(THE PROBLEM) Return only the lines of the data below from the line with "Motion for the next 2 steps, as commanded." up to and including the line with "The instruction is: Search", exactly as written, with the pictures omitted.
___ TASK INPUT
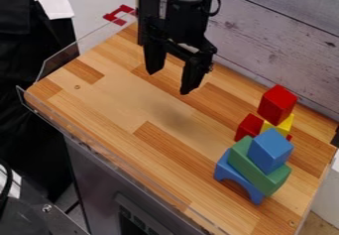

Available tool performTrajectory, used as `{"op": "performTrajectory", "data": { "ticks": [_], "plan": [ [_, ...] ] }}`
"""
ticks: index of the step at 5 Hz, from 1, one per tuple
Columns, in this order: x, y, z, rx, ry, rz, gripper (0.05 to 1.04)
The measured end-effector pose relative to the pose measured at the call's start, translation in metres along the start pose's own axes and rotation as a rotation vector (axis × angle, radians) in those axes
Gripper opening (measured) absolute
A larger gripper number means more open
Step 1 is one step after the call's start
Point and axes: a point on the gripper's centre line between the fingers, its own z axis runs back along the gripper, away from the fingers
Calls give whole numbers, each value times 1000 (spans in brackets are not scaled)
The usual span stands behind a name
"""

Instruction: Remove the blue block from the tower and put it in the center of the table

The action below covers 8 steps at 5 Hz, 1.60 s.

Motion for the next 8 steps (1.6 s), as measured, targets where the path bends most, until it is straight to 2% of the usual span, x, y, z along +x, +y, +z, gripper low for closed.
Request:
{"op": "performTrajectory", "data": {
  "ticks": [1,2,3,4,5,6,8],
  "plan": [
    [-3,-1,-10,-9,36,3,999],
    [2,-27,-14,-40,24,-45,999],
    [2,-53,-13,-18,28,-117,999],
    [-2,-73,17,12,-56,-169,999],
    [-14,-89,39,63,-99,-200,999],
    [-20,-98,48,75,-121,-223,999],
    [-18,-121,32,34,6,-300,999]
  ]
}}
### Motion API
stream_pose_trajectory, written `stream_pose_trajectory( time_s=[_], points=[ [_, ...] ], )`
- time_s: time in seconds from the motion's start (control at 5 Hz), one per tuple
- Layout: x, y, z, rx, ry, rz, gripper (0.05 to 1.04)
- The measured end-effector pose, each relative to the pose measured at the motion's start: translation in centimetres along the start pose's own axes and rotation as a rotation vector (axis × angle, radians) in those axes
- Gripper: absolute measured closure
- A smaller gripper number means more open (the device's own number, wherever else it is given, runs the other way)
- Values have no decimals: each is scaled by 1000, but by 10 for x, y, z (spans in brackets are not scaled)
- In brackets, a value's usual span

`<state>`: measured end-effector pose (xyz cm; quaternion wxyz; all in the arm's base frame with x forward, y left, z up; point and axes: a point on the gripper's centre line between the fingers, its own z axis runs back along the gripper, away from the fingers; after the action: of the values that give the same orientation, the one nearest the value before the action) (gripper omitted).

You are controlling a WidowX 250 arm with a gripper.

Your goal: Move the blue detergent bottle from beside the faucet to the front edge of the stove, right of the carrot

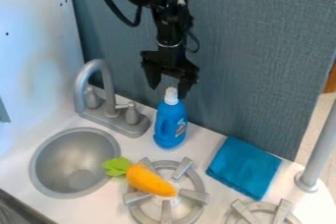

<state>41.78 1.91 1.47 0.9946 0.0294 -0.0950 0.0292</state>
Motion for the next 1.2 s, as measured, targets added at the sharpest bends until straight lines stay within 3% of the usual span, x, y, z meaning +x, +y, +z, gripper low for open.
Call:
stream_pose_trajectory(
  time_s=[0.6, 0.8, 1.0, 1.2],
  points=[
    [4, 1, -23, 19, 40, 8, 115],
    [3, 1, -22, 20, 50, 11, 402],
    [1, -1, -22, 5, 58, 16, 595],
    [-1, -3, -11, -12, 53, 28, 605]
  ],
)
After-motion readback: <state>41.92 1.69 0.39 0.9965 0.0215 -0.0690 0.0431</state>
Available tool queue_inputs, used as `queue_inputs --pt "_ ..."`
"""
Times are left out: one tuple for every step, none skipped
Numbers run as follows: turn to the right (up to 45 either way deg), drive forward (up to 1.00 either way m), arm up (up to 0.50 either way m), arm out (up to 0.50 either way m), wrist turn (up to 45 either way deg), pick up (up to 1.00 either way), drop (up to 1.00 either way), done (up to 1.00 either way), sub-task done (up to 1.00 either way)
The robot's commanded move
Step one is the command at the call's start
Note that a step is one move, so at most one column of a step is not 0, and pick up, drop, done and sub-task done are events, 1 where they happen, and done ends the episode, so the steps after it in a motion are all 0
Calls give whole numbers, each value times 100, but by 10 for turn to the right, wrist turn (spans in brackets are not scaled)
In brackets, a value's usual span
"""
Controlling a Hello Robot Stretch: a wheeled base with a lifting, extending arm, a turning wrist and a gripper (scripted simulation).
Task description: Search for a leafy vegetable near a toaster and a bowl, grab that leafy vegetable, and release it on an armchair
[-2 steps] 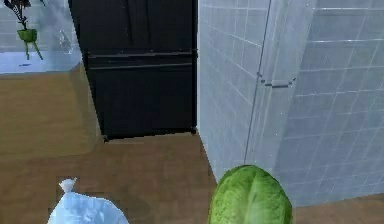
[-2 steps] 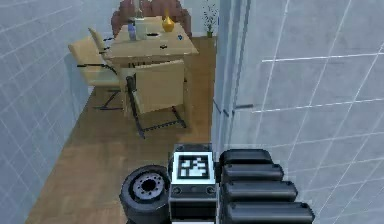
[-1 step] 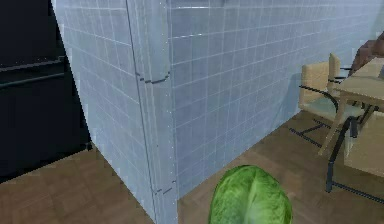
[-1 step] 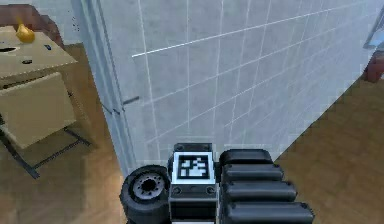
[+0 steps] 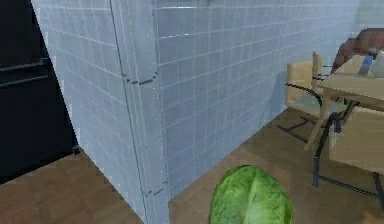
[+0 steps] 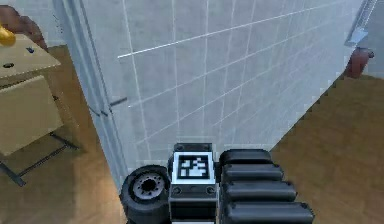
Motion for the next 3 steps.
queue_inputs --pt "0 45 0 0 0 0 0 0 0" --pt "420 0 0 0 0 0 0 0 0" --pt "0 45 0 0 0 0 0 0 0"
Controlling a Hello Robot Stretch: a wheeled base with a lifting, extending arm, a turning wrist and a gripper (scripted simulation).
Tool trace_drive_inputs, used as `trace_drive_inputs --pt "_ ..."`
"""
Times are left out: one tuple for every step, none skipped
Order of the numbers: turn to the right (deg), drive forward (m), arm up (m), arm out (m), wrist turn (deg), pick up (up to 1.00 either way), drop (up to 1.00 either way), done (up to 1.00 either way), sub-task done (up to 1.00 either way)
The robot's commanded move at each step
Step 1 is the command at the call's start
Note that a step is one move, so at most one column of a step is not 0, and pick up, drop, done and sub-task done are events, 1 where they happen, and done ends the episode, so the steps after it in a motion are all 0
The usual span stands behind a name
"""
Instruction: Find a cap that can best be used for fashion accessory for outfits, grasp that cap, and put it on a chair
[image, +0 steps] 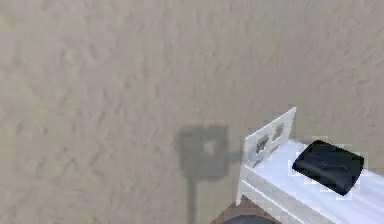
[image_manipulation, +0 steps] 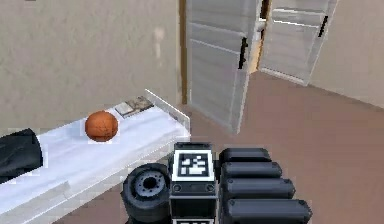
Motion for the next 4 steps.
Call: trace_drive_inputs --pt "-45.0 0.0 0.0 0.0 0.0 0.0 0.0 0.0 0.0" --pt "-18.0 0.0 0.0 0.0 0.0 0.0 0.0 0.0 0.0" --pt "45.0 0.0 0.0 0.0 0.0 0.0 0.0 0.0 0.0" --pt "45.0 0.0 0.0 0.0 0.0 0.0 0.0 0.0 0.0"
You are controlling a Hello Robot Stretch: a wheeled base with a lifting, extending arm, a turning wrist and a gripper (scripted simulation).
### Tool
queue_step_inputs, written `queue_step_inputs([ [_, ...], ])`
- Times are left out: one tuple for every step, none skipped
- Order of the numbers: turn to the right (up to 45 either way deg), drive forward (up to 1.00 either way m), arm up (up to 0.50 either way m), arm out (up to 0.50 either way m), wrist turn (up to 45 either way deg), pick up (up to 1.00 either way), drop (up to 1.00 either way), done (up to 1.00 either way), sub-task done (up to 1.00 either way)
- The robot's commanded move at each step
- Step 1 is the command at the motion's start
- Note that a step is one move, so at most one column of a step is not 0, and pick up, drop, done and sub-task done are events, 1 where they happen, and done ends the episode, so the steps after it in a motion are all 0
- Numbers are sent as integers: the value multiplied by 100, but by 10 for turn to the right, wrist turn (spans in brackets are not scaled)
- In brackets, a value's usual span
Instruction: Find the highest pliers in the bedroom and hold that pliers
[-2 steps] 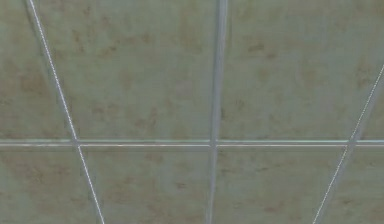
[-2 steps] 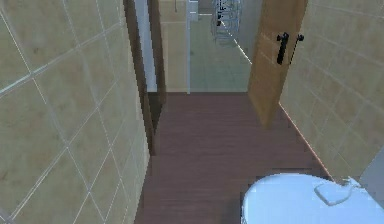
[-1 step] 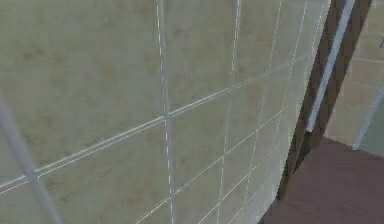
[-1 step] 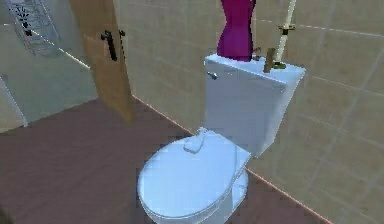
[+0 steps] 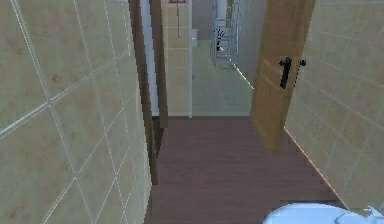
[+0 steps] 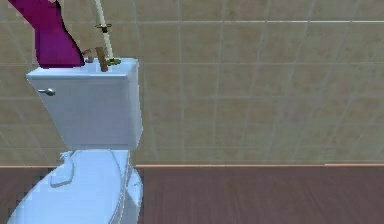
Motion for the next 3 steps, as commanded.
queue_step_inputs([
  [60,0,0,0,0,0,0,0,0],
  [0,100,0,0,0,0,0,0,0],
  [0,100,0,0,0,0,0,0,0],
])
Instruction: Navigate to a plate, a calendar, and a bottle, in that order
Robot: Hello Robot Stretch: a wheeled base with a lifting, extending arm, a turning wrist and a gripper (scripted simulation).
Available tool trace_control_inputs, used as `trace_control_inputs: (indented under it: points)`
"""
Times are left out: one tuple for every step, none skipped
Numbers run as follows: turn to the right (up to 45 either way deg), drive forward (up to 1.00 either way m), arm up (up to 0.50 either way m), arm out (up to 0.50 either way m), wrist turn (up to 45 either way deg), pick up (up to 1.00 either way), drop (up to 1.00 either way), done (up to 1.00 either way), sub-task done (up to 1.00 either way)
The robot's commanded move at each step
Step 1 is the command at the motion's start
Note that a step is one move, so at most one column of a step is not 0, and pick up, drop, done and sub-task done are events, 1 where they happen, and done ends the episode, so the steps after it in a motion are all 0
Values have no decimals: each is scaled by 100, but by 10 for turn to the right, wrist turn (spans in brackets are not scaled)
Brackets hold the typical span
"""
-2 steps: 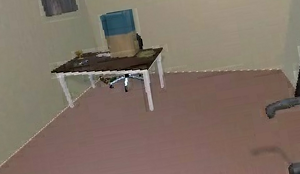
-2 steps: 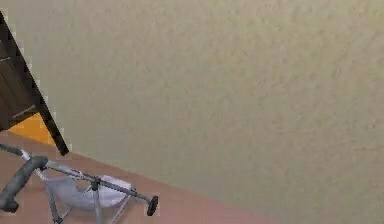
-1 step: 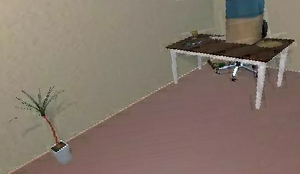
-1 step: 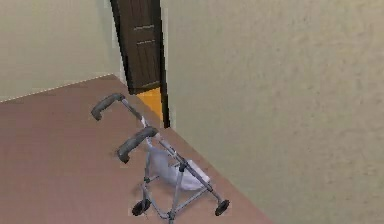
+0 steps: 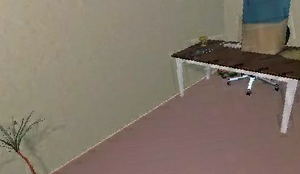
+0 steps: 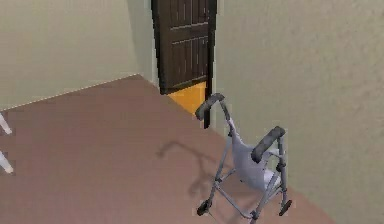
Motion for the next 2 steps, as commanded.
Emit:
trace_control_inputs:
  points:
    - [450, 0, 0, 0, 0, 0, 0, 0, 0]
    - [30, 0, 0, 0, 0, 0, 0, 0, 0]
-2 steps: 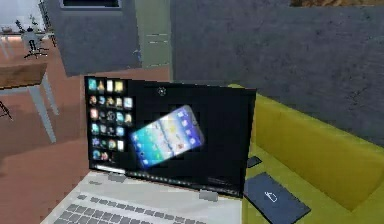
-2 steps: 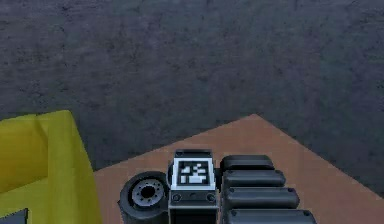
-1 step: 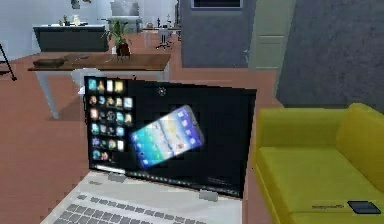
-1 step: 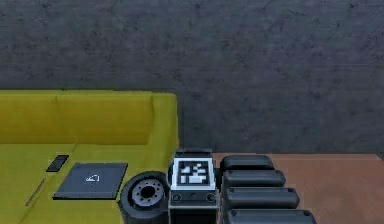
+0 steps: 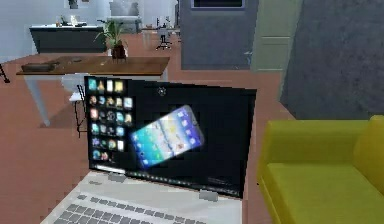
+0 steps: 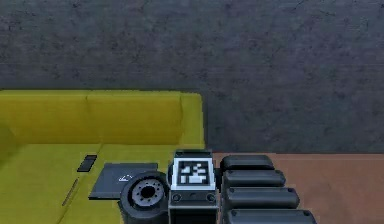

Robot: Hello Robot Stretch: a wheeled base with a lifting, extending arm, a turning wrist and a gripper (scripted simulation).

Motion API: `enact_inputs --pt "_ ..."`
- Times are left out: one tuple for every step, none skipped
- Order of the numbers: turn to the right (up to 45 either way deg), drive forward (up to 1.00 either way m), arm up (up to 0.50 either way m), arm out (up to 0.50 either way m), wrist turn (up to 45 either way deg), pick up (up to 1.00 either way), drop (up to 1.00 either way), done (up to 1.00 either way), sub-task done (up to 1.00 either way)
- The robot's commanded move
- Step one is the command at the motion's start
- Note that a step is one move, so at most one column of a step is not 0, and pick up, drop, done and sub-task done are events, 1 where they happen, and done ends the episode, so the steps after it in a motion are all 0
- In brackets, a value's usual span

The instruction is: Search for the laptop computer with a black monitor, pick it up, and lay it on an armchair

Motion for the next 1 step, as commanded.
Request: enact_inputs --pt "0.0 0.25 0.00 0.00 0.0 0.00 0.00 0.00 0.00"
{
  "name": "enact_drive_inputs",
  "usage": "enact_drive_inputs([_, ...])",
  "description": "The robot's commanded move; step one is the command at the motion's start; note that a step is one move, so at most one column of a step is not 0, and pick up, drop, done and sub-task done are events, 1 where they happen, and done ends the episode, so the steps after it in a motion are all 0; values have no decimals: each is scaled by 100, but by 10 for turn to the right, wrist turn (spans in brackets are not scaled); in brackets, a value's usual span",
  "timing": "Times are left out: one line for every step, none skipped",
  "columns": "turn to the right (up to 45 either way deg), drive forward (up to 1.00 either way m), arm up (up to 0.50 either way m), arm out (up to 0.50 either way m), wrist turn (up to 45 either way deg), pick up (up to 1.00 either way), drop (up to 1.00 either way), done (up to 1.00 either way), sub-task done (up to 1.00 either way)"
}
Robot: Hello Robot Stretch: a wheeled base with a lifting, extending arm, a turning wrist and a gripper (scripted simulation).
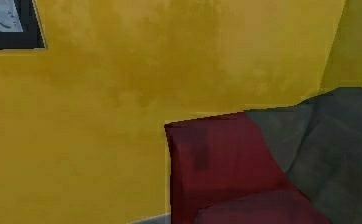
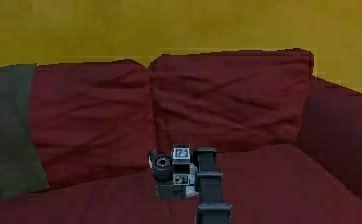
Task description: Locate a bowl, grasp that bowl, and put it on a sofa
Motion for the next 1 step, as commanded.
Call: enact_drive_inputs([0, 0, 0, 0, 0, 0, 0, 100, 0])
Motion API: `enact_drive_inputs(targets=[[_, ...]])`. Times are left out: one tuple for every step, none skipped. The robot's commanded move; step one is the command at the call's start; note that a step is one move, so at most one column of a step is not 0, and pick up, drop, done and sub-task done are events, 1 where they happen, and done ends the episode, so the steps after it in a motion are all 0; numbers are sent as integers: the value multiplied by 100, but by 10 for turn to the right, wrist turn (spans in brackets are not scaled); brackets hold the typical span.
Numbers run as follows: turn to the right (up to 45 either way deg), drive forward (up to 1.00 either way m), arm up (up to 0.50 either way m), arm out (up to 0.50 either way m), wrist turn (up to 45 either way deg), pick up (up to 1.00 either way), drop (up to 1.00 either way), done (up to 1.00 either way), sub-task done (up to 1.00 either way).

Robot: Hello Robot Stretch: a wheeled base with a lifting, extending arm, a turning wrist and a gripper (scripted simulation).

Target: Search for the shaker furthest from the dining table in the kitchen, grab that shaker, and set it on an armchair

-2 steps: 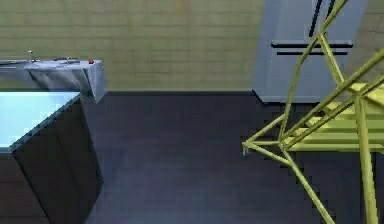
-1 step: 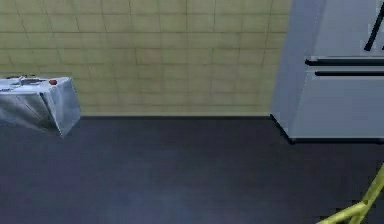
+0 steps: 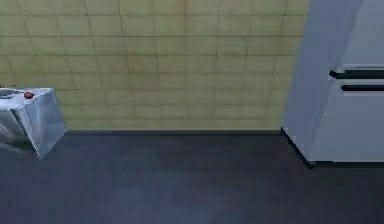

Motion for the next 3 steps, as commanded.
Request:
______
(TASK OUTPUT)
Motion for the next 2 steps, as commanded.
Emit:
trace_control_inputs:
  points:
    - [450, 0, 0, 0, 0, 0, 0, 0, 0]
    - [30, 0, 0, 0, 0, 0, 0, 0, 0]
-2 steps: 
-2 steps: 
-1 step: 
-1 step: 
+0 steps: 
+0 steps: 

Robot: Hello Robot Stretch: a wheeled base with a lifting, extending arm, a turning wrist and a gripper (scripted simulation).

Motion API: `enact_inputs --pt "_ ..."`
- Times are left out: one tuple for every step, none skipped
- Order of the numbers: turn to the right (up to 45 either way deg), drive forward (up to 1.00 either way m), arm up (up to 0.50 either way m), arm out (up to 0.50 either way m), wrist turn (up to 45 either way deg), pick up (up to 1.00 either way), drop (up to 1.00 either way), done (up to 1.00 either way), sub-task done (up to 1.00 either way)
- The robot's commanded move
- Step one is the command at the motion's start
- Note that a step is one move, so at most one column of a step is not 0, and pick up, drop, done and sub-task done are events, 1 where they happen, and done ends the episode, so the steps after it in a motion are all 0
- In brackets, a value's usual span

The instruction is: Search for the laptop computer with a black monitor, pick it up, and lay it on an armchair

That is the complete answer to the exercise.